Exercise objective = In the listing below, repeat exactly every line from the first through the line containing "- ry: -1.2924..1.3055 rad", with nothing else.

Content starts

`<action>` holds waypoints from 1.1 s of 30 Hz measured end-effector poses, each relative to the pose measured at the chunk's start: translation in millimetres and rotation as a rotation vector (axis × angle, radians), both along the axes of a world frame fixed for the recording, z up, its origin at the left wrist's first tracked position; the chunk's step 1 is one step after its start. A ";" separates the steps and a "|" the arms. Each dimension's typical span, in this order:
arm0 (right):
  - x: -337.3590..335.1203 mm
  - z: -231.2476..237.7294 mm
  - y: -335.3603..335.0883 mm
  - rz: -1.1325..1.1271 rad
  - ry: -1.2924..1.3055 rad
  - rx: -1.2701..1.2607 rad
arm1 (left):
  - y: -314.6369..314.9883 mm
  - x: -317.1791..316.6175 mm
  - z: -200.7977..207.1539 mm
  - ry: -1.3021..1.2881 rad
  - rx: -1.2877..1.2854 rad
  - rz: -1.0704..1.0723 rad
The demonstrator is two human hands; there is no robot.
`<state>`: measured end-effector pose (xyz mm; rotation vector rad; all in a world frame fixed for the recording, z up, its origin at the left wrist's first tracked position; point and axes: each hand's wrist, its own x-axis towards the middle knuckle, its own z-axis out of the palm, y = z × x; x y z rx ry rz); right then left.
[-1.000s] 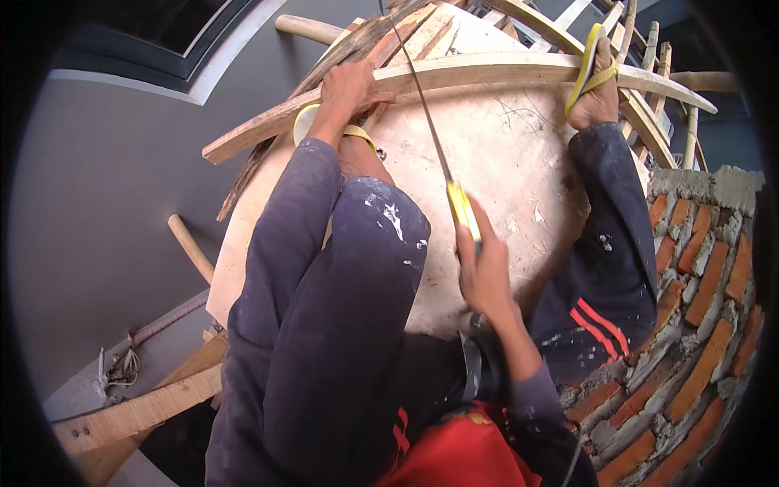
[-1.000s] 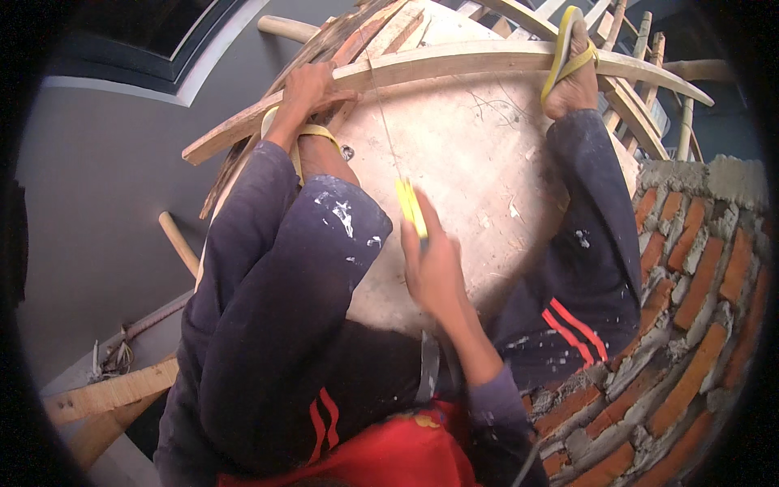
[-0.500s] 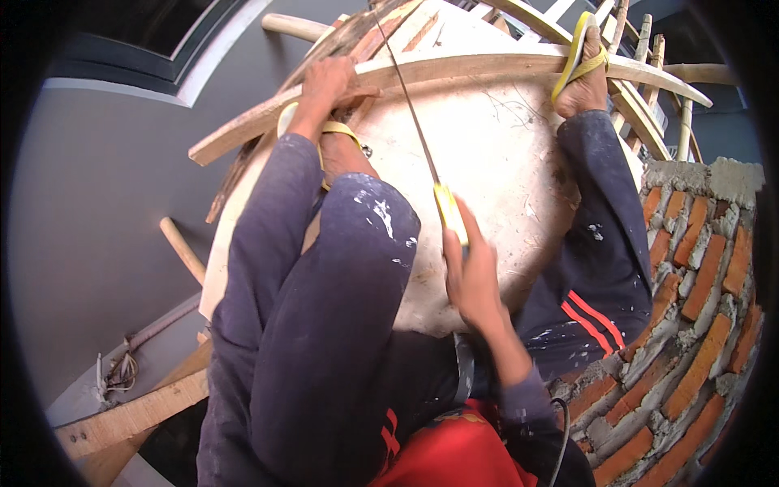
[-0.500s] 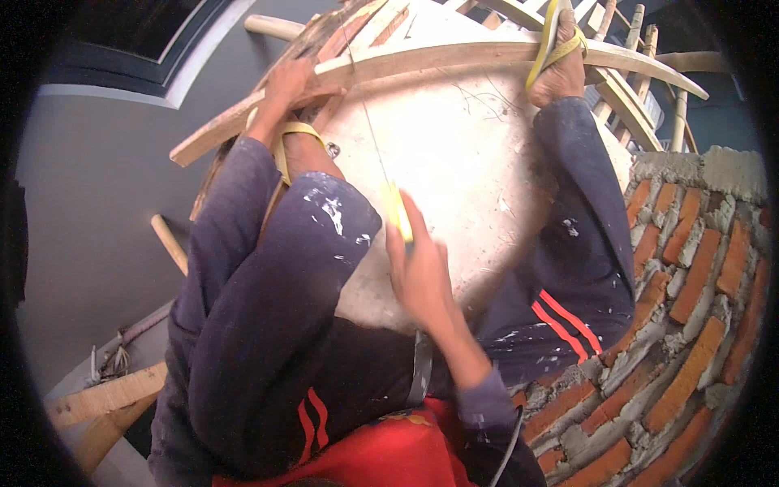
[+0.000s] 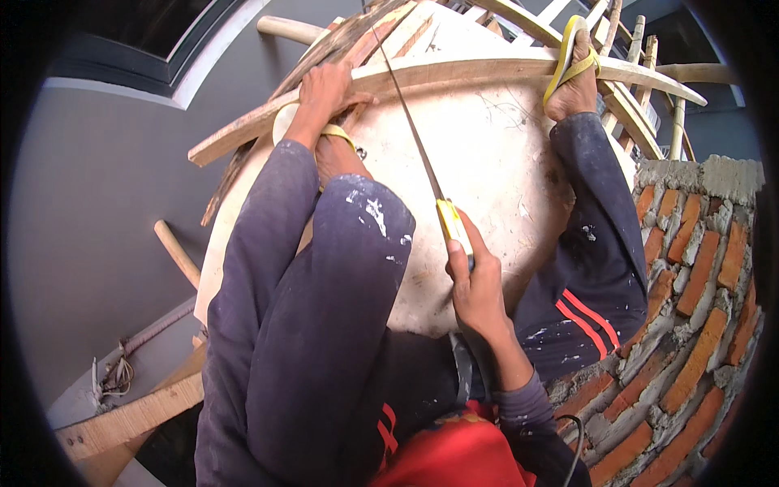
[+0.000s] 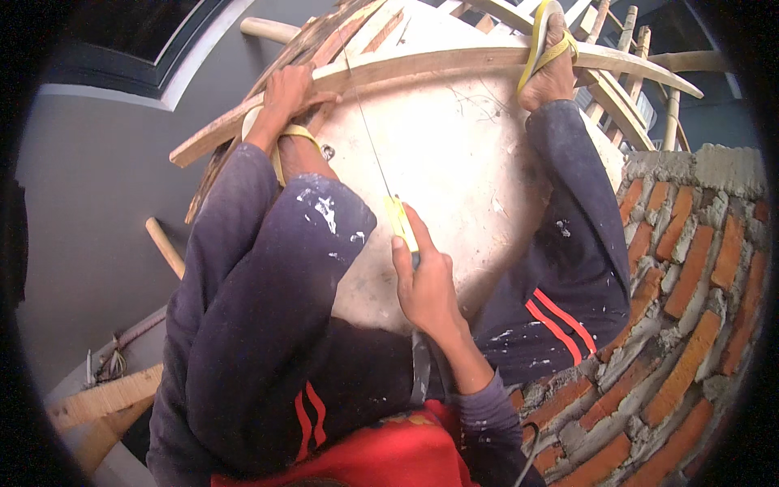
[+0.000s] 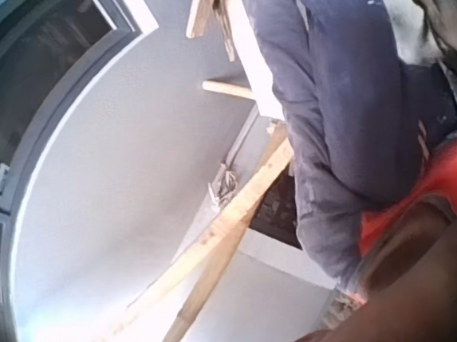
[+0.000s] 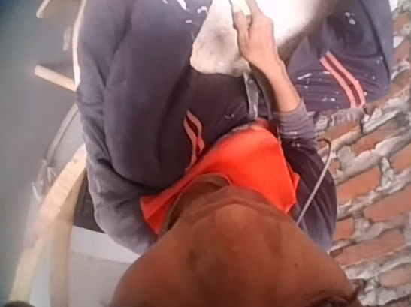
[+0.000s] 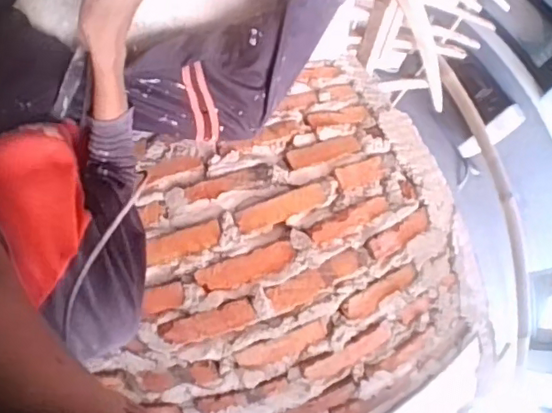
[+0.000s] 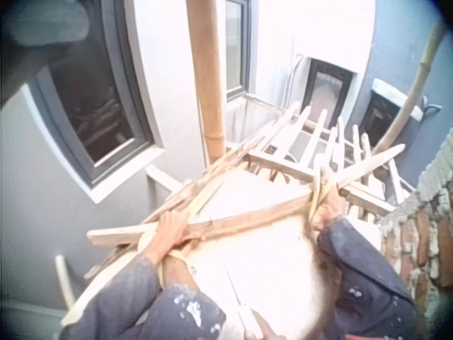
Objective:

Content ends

Final answer =
`<action>` holds waypoints from 1.1 s of 30 Hz measured end-effector poses, each relative to the pose measured at the chunk's start: translation in millimetres and rotation as a rotation vector (axis × angle, radians), both along the axes of a world frame fixed for the recording, z up, its origin at the left wrist's first tracked position; the chunk's step 1 is one step after its start. A ";" separates the steps and a "|" the arms. Each dimension's typical span, in this order:
arm0 (right):
  - x: -337.3590..335.1203 mm
  - z: -231.2476..237.7294 mm
  - y: -335.3603..335.0883 mm
  - rz: -1.1325..1.1271 rad
  - ry: -1.2924..1.3055 rad

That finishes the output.